Note that both WEFSiM and WEFSiM-opt were developed for a nation-scale simulation. In reality, a nation-scale area consists of multiple local regions/watersheds that have different resource characteristics. Future enhancement of WEFSiM-opt will include the regional resource evaluation and resource transfer among regions, which should consider an economic analysis for capital investment decisions.

5. Conclusions

The WEF nexus optimization model (WEFSiM-opt) was developed to advance the previously developed nexus simulation model (WEFSiM). The WEFSiM-opt is equipped with an optimization module that consists of single- and multi-objective optimization algorithms to provide optimal decisions for water allocation and the priority index maximizing resource supply. The proposed model was applied to a case study of Korea under a drought scenario, due to the potential for climate change in the future. In this study, both the single-objective and multi-objective genetic algorithms (SOGA and MOGA, respectively) were implemented to maximize four URIs. The MOGA provided more balanced solutions than the SOGA. However, the MOGA required further analysis to evaluate the obtained Pareto solutions, which were clustered into four groups with different characteristics and URI results.
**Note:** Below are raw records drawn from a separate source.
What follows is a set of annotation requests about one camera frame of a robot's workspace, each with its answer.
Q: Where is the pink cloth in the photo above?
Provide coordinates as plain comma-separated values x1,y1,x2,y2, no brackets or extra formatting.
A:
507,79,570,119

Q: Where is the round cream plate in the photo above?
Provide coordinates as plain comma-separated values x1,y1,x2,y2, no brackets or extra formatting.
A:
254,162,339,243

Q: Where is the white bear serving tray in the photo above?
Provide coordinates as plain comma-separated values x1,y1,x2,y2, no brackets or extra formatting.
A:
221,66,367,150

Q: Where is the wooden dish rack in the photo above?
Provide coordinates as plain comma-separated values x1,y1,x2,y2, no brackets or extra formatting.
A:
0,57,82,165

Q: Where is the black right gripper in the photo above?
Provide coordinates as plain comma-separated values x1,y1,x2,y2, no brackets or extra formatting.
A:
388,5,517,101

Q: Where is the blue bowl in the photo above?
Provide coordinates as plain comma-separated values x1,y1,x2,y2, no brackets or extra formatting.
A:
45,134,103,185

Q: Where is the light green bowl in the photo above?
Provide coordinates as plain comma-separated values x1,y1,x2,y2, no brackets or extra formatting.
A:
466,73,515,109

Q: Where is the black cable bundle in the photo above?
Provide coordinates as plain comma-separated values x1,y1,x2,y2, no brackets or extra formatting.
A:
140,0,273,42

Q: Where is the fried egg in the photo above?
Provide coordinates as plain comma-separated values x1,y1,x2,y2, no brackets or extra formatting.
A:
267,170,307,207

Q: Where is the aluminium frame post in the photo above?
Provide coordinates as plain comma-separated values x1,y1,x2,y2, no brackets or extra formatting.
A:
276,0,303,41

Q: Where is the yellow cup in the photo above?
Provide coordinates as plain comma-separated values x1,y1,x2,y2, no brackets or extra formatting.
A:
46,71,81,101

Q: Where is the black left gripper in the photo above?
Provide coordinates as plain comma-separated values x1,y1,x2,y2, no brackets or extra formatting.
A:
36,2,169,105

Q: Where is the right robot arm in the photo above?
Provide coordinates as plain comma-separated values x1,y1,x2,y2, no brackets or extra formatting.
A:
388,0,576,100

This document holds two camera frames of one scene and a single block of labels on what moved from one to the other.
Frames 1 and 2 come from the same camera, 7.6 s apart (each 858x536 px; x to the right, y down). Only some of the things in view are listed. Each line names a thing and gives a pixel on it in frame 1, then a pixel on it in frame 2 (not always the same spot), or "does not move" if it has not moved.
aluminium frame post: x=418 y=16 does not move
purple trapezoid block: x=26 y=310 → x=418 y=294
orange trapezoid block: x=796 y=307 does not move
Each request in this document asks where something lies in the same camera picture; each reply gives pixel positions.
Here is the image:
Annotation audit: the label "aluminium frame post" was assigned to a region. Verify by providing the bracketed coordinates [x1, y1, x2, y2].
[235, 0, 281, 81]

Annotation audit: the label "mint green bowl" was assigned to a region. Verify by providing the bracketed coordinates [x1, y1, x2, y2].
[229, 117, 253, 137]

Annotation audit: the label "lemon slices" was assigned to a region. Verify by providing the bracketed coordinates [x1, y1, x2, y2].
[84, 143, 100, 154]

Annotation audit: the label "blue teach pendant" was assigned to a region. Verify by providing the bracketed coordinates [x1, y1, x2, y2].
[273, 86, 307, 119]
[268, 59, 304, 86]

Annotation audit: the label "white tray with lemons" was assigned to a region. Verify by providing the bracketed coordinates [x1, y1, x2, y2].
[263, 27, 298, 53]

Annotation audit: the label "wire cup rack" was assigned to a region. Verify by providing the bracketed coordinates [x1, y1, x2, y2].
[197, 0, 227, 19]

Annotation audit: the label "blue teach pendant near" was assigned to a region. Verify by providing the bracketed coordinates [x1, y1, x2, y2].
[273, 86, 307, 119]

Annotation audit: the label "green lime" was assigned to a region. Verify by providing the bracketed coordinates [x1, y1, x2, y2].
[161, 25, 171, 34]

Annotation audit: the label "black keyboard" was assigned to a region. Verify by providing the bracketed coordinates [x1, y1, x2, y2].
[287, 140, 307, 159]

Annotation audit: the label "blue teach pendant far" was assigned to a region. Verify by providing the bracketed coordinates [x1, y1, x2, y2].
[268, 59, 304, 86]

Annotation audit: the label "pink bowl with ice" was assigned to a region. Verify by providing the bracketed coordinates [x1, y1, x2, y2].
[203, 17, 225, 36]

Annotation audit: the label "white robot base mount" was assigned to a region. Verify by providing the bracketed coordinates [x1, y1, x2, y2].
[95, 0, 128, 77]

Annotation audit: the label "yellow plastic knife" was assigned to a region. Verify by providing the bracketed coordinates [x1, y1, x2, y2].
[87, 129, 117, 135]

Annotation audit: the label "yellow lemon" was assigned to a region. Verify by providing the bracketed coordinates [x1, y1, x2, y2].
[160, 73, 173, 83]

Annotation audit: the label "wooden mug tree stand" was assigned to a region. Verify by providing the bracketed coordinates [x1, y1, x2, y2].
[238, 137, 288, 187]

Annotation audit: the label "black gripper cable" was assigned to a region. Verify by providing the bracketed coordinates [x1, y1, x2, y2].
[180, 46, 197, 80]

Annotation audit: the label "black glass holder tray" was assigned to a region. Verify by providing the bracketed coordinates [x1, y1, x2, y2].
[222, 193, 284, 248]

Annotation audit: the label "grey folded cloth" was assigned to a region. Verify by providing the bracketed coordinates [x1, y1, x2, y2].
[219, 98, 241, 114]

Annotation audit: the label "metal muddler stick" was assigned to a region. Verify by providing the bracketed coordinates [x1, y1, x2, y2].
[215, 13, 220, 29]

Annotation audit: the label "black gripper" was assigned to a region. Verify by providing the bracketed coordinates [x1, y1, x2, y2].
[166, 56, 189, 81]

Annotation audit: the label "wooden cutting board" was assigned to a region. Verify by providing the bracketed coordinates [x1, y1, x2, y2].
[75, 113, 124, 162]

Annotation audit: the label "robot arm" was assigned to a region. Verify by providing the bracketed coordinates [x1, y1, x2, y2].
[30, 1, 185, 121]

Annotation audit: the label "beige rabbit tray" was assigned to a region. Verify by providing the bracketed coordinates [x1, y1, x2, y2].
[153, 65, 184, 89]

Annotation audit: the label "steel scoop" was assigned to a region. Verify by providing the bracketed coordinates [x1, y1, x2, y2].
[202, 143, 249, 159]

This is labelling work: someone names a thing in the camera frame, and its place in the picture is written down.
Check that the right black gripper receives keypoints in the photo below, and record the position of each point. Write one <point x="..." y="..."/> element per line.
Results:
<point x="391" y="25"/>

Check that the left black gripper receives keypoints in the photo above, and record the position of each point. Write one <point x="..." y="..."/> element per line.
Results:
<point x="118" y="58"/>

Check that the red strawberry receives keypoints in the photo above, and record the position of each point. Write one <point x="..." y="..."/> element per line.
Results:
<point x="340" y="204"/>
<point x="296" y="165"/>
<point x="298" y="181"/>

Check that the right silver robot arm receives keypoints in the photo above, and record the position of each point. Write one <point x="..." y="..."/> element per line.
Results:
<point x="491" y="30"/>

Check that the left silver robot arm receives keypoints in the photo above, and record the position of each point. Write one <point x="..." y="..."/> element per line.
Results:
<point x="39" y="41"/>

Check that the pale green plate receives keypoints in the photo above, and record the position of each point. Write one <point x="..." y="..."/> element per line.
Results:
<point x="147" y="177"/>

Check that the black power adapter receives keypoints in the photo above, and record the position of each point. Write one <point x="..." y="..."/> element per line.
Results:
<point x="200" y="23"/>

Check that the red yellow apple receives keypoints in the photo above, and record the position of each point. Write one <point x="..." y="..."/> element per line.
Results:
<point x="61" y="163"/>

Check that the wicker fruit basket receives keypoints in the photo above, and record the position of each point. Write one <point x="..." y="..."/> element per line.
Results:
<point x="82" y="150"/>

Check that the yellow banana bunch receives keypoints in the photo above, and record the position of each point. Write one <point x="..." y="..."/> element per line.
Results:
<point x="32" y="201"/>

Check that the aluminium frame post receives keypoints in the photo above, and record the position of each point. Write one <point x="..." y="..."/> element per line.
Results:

The solutions from the individual groups might ease the burden on stakeholders when choosing the proper decisions that are appropriate with the characteristics of the planning area. Based on these groups, further analysis was also conducted to identify the tradeoff and feedback connections among resources. This analysis revealed a detailed correlation among resources, which could predict and evaluate the effect from implementation of a certain alternative. An understanding of these correlations would be useful for stakeholders in determining appropriate resource management plans under diverse future scenarios.

This study suggests that the optimization approach for WEF nexus simulations can increase the accuracy of models created for managing limited resources. To our knowledge, this is the first attempt to apply an optimization scheme in a WEF nexus modeling study. The proposed WEFSiM-opt can be utilized as a decision support tool for engineers and decision-makers involved in designing resource management plans. Furthermore, the additional modules to simulate resources transfer among local areas with economic analysis should be added in the model for enhanced simulations.